TASK DESCRIPTION:
Below are records with pictures in them. Output exactly the lines from the one with "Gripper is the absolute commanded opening" through the one with "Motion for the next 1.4", both included, and leave every picture out; give only those lines.

[Dataset excerpts]
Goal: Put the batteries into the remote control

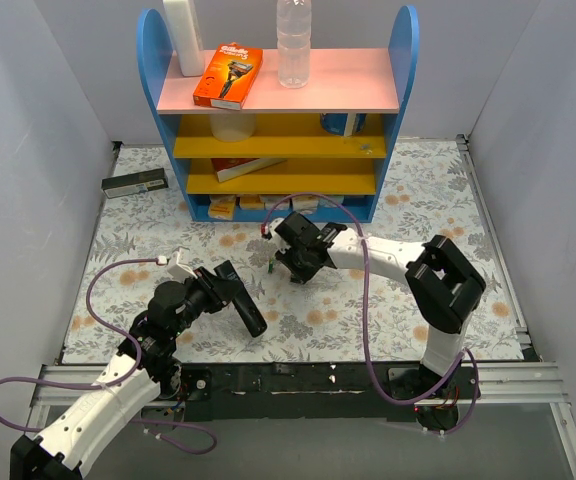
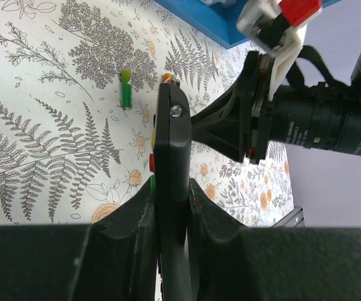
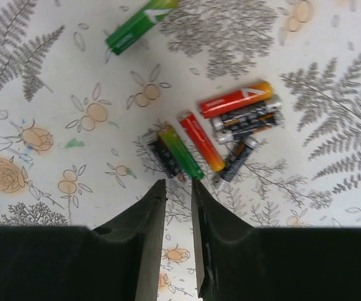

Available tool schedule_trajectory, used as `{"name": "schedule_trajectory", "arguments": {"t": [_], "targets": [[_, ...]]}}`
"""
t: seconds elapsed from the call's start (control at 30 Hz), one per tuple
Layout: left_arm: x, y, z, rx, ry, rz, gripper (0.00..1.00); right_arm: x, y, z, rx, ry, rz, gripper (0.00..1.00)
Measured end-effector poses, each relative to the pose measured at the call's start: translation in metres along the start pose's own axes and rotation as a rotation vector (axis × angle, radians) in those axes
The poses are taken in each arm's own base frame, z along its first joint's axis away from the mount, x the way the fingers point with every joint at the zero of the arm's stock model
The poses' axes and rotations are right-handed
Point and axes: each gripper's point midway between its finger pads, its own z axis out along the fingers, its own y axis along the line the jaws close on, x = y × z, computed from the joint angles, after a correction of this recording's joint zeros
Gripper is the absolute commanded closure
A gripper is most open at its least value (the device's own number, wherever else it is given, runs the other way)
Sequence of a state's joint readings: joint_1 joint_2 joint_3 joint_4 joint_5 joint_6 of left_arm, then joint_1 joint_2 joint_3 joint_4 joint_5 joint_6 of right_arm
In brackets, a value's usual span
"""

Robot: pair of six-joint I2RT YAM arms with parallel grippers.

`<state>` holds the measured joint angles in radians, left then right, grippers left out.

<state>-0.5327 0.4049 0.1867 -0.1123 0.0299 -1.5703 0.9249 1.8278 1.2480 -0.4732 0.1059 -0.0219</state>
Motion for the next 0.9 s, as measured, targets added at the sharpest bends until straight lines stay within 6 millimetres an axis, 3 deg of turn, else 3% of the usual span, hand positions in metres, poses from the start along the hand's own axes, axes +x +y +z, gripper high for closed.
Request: {"name": "schedule_trajectory", "arguments": {"t": [0.3,0.73,0.9], "targets": [[0.000,0.000,0.001,0.000,0.001,0.000,1.00,-0.009,-0.036,-0.016,0.072,-0.050,0.176,0.61],[0.000,0.002,0.006,-0.013,0.004,0.002,1.00,-0.016,-0.059,-0.016,0.077,-0.091,0.416,0.59],[0.001,0.004,0.007,-0.021,0.013,0.031,1.00,-0.022,-0.058,-0.017,0.064,-0.108,0.479,0.59]]}}
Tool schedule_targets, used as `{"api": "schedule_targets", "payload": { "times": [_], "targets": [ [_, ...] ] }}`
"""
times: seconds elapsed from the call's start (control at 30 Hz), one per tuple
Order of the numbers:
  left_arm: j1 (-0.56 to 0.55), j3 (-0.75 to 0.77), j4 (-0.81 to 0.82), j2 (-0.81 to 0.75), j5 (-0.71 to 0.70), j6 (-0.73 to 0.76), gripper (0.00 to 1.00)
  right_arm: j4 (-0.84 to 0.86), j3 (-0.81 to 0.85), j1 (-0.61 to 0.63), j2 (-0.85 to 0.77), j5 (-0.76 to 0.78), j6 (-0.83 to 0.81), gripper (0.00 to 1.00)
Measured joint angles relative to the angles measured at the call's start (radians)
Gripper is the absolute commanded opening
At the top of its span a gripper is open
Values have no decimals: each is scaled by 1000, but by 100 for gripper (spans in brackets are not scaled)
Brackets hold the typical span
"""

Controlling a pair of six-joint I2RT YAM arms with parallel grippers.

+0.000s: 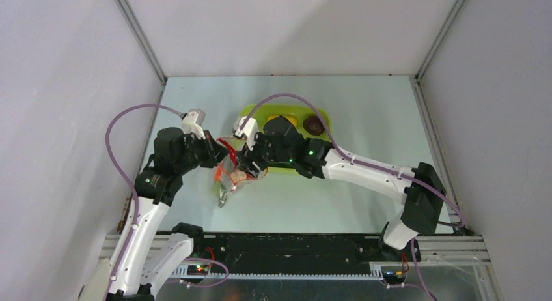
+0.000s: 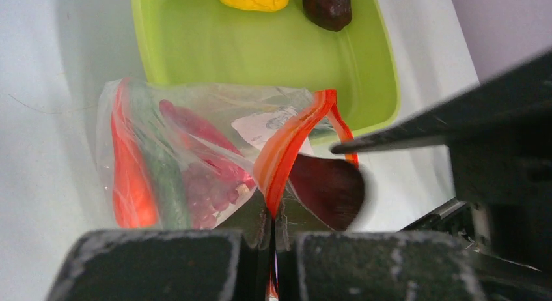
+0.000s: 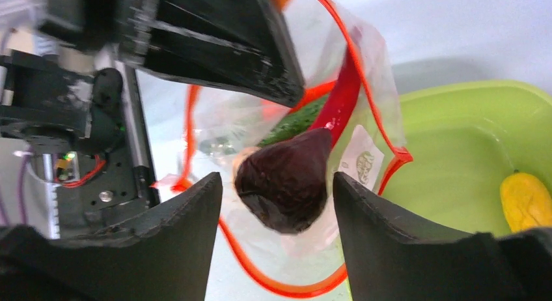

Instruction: Place the food in the zip-top bag and seal the zipper

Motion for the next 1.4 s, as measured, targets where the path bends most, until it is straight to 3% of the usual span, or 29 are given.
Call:
{"api": "schedule_targets", "payload": {
  "times": [0.07, 0.1, 0.17, 0.6, 0.87, 1.0, 1.4],
  "targets": [
    [0, -9, 2, -23, 1, -2, 1, 6, -3, 2, 27, 21, 14, 80],
    [0, -13, 5, -33, 2, -3, 0, 6, -3, 2, 37, 35, 20, 92],
    [0, -18, 10, -45, 6, -10, 0, 6, -3, 3, 49, 54, 30, 99],
    [0, -18, 13, -22, -34, -26, 0, 15, -12, -10, -17, 247, 60, 99],
    [0, -18, -11, -14, -101, -25, 0, 63, -64, -269, -109, 289, 246, 99],
    [0, -18, -14, -22, -127, -25, 0, 63, -65, -374, -60, 354, 249, 99],
    [0, -18, -16, -22, -169, -26, 0, -77, 3, -406, 267, 529, 58, 98]
  ]
}}
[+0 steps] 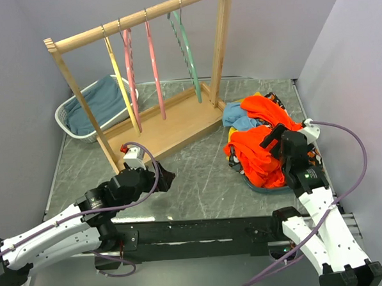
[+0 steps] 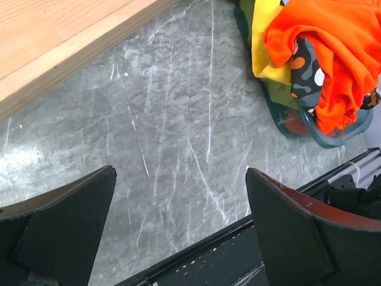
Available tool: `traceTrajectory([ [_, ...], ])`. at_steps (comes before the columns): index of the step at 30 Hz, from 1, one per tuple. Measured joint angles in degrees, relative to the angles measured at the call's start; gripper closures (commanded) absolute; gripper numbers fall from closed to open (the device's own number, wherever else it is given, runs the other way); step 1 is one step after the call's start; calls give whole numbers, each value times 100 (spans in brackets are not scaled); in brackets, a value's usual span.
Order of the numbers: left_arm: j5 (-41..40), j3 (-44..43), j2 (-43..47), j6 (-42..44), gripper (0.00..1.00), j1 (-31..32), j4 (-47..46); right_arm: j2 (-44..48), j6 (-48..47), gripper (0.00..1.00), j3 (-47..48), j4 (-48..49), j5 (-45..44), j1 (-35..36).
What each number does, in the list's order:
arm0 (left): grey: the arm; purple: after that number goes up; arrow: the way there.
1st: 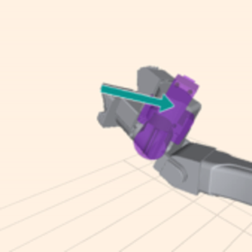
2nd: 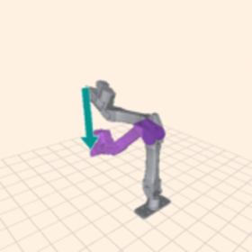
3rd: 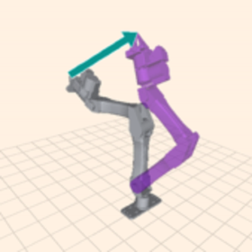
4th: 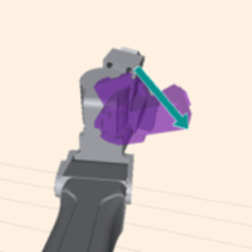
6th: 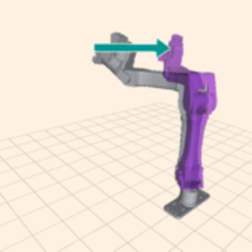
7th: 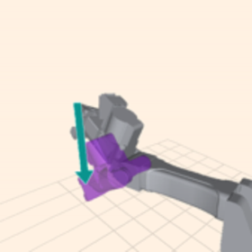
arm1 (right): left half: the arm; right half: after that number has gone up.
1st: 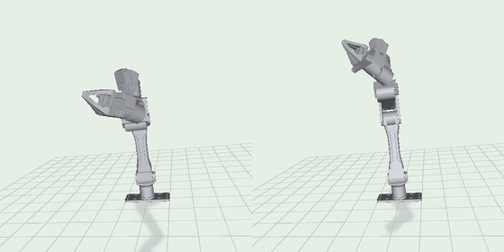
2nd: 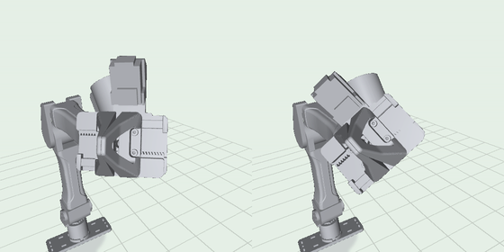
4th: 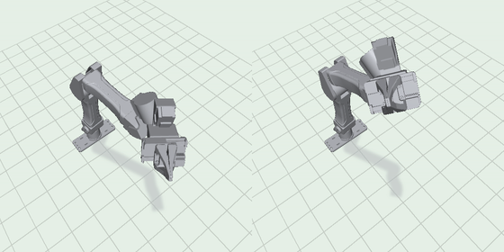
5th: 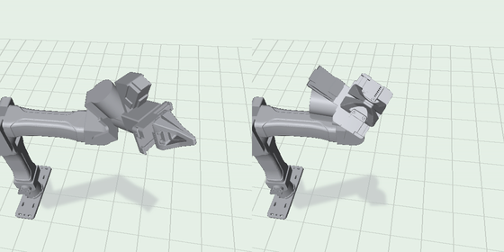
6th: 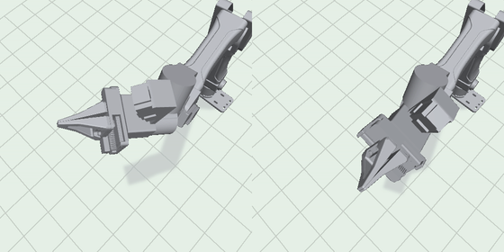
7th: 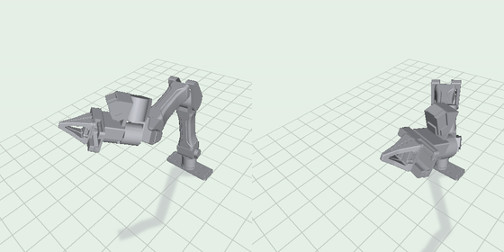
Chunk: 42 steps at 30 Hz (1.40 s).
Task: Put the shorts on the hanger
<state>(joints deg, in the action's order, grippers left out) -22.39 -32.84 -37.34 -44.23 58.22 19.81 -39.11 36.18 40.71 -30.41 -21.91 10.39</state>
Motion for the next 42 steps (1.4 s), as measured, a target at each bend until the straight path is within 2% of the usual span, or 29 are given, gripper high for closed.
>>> traceTrajectory([
  [7, 7, -28, 7, 7, 4, 0, 46, -225, 26, 0, 118, -133, -385, -354],
  [18, 24, -310, -343, 66, 4, 0, 22, -1145, 337, 3, 393, 52, -313, -1705],
  [21, 22, -310, -334, 66, 4, 0, 22, -1220, 367, 23, 315, 199, -232, -1980],
  [22, 24, -310, -330, 66, 4, 0, 22, -1252, 382, 36, 289, 238, -216, -2046],
  [24, 20, -310, -315, 63, 4, 0, 22, -1357, 382, 49, 273, 313, -195, -2144],
  [25, 20, -310, -293, 63, 4, 0, 24, -1425, 420, 62, 273, 376, -175, -2188],
  [27, 13, -310, -232, 66, 3, 0, 22, -1504, 413, 73, 273, 435, -94, -2221],
  [28, 7, -310, -205, 66, 4, 0, 22, -1541, 426, 88, 273, 461, -59, -2236],
  [30, 0, -310, -142, 66, 3, 0, 22, -1558, 404, 100, 273, 479, 26, -2247],
  [37, 0, -310, -114, 70, 4, 0, 22, -1342, 275, 100, 452, 376, 328, -2256],
  [42, 2, -319, -195, 111, 4, 0, 13, -1038, 129, 100, 1056, 168, 544, -2212],
])
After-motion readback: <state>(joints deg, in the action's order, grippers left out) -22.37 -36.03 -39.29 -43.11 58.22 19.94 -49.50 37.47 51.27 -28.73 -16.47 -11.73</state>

RESPONSE FOR THIS EXERCISE:
Gripper is the absolute commanded opening
At the top of its span a gripper is open
Values have no decimals: each is scaled by 1000, but by 100 for gripper (spans in brackets are not scaled)
Brackets hold the typical span
"""

Controlling a pair of six-joint I2RT YAM arms with parallel grippers.

+0.000s: 
+0.000s: 
+0.000s: 

Instruction: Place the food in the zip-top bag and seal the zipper

Motion for the next 1.4 s, as measured, targets where the path bends most, until it is straight to 3% of the usual span, or 29 are given.

Work on this exercise is complete.